No passado dia 1, o Tribunal Constitucional (TC) julgou inconstitucional a norma da Resolução do Conselho de Ministros ao abrigo da qual foram decretados os isolamentos profiláticos de turmas inteiras em escolas por todo o país, enquanto vigorou o estado de calamidade no último ano.
Deste julgamento de inconstitucionalidade retiram-se três ilações.
Antes de mais, a ilação de que, no futuro, as autoridades públicas responsáveis deverão repensar a forma como se impõem restrições, sob pena de as mesmas – se necessárias – virem a ser prejudicadas por fenómenos de contestação ou desobediência civil. Com base nestas decisões, funda-se uma convicção legitimada de que ninguém deve aceitar ser privado da liberdade com base numa ordem de um delegado de saúde ou de um agente administrativo, caso essa decisão não tenha passado pelo Parlamento. Também não se exclui que, a manter-se este modo de atuar, o Estado seja colocado em posição de ter de ressarcir os danos que causar pela privação inconstitucional da liberdade.

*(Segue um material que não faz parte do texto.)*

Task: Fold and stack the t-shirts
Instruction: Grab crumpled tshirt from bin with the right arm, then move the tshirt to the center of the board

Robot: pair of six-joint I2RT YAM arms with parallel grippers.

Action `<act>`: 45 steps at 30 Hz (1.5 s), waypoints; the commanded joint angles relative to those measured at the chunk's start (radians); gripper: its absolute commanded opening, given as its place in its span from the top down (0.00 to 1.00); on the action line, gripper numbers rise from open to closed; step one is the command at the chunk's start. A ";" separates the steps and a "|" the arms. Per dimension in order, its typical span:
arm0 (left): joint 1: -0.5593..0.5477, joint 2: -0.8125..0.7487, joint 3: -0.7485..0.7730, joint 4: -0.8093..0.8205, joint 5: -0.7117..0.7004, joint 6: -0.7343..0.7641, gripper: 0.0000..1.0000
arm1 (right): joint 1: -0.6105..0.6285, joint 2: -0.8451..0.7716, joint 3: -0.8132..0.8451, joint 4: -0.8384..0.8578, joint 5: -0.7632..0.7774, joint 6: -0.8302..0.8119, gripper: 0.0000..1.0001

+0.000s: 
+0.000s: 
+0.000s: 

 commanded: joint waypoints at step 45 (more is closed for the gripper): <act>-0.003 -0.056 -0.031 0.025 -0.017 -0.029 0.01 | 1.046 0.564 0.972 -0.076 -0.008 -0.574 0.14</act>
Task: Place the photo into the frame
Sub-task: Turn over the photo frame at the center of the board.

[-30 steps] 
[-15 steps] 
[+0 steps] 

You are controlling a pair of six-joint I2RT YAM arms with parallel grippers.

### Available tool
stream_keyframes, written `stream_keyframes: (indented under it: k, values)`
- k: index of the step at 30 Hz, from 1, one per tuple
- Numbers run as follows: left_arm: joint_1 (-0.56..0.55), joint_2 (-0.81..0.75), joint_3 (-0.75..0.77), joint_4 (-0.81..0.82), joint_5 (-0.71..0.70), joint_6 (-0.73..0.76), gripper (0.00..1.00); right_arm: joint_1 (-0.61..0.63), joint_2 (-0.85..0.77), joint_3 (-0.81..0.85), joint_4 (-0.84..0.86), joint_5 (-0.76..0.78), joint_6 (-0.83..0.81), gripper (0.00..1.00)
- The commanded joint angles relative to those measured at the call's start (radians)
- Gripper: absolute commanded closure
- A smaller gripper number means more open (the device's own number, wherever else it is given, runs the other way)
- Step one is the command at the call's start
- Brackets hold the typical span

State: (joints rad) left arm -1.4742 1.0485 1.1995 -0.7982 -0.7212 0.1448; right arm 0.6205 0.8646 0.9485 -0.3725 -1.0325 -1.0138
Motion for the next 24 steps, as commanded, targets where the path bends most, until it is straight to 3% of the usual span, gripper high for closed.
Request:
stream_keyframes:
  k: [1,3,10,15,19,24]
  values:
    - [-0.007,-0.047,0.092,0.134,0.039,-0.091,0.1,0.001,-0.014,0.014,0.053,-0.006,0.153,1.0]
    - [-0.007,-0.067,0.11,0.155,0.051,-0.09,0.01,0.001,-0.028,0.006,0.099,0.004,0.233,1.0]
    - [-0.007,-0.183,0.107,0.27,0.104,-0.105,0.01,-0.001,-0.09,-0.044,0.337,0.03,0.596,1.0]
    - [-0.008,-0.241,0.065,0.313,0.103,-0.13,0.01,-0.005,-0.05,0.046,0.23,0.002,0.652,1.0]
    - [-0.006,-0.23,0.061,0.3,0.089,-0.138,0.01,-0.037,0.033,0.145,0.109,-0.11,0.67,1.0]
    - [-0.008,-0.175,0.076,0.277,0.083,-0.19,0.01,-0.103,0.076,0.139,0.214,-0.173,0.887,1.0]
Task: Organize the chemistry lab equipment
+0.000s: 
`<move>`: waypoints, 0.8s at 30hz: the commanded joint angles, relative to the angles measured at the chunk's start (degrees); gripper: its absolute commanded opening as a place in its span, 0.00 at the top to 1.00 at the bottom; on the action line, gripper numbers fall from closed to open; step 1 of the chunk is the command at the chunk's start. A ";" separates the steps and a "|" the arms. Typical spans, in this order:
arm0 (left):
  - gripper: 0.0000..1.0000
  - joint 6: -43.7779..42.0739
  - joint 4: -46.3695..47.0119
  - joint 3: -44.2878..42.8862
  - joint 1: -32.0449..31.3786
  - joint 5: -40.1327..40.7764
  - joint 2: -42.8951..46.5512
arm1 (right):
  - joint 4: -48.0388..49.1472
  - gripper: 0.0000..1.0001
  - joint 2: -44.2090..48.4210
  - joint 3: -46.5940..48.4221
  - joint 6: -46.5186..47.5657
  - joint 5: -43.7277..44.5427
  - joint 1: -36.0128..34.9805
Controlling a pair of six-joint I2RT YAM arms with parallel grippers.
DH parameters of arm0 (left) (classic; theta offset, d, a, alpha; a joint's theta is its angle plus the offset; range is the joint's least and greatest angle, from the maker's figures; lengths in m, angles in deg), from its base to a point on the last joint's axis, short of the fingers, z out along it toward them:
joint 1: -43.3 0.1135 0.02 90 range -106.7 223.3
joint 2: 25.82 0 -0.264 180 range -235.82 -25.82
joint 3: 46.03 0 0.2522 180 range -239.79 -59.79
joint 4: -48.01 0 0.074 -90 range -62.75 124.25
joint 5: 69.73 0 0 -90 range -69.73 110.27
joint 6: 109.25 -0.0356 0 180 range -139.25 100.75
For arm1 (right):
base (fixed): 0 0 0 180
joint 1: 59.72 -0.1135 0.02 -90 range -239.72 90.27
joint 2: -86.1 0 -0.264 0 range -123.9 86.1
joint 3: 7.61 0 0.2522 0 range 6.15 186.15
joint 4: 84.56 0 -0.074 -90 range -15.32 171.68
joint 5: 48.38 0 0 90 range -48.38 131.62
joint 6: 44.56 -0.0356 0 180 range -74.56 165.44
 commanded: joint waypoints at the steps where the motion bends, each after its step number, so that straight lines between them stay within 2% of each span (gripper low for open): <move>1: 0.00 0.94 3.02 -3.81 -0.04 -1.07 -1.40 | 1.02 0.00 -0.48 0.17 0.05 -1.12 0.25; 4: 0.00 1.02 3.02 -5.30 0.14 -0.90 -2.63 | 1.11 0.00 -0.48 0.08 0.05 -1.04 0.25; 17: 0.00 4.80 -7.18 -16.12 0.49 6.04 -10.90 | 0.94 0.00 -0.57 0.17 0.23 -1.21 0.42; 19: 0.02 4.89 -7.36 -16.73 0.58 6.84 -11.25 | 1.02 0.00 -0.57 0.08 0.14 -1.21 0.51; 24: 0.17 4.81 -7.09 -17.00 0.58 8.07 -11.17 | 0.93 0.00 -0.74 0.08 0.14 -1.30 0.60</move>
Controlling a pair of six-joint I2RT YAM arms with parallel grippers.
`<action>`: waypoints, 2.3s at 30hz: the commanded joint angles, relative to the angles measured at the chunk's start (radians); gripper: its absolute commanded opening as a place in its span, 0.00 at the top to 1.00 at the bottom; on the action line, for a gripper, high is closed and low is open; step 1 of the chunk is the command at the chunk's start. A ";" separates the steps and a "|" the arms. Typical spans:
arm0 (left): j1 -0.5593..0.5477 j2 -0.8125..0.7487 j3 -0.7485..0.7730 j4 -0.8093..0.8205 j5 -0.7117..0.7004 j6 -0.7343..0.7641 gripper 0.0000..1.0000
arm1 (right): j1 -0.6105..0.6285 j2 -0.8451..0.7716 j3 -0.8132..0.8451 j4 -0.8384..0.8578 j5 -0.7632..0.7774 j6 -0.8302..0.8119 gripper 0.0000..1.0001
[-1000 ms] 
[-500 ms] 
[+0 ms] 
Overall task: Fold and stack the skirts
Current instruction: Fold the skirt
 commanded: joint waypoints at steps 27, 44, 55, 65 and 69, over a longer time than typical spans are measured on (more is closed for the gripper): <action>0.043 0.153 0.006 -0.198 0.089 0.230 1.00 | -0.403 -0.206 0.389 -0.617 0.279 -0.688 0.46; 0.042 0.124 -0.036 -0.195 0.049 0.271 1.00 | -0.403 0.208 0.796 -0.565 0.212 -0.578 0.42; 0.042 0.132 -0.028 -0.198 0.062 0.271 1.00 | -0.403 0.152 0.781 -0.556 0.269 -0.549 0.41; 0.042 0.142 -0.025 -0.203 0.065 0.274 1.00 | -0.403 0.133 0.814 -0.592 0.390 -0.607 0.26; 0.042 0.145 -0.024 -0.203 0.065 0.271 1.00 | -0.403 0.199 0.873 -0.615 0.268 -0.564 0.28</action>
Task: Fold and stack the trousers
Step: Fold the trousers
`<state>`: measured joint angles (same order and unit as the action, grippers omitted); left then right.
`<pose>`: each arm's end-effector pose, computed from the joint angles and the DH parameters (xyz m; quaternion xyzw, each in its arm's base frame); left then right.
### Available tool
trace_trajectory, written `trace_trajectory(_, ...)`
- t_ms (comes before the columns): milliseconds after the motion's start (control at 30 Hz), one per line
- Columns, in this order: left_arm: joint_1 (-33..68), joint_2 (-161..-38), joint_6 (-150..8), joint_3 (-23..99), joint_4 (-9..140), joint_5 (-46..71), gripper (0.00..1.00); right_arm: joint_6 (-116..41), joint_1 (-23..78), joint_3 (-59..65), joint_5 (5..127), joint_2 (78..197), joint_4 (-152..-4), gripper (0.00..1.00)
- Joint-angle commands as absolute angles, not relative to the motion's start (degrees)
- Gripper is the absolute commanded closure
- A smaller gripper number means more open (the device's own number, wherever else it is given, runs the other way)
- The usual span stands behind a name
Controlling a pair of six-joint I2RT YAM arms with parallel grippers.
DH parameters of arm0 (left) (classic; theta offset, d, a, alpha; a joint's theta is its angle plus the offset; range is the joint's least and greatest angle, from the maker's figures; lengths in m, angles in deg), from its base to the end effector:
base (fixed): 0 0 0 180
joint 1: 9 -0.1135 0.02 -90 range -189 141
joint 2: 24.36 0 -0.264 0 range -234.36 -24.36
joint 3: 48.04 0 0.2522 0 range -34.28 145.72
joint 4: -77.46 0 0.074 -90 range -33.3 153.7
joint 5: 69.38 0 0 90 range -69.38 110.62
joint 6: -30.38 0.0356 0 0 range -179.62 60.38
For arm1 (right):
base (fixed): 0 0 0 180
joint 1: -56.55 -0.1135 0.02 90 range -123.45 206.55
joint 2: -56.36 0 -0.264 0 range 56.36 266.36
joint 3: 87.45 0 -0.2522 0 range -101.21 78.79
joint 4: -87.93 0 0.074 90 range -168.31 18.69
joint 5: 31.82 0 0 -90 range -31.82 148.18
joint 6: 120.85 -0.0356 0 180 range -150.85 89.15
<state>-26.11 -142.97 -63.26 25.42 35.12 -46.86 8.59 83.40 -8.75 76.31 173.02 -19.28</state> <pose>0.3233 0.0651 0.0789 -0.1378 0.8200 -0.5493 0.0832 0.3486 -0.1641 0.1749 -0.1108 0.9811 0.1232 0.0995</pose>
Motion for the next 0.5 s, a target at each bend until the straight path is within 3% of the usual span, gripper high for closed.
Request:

Em segundo lugar, deveriam ser repensados os tempos de atuação do TC. Não obstante a intransigência com a defesa da liberdade assumida pelo TC nestes acórdãos, a verdade é que estes pecam por tardios e, assim, comprometem a sua própria utilidade. Estes acórdãos chegam num momento que é de alívio das medidas de restrição, permitindo a desvalorização do juízo de inconstitucionalidade pelo Governo.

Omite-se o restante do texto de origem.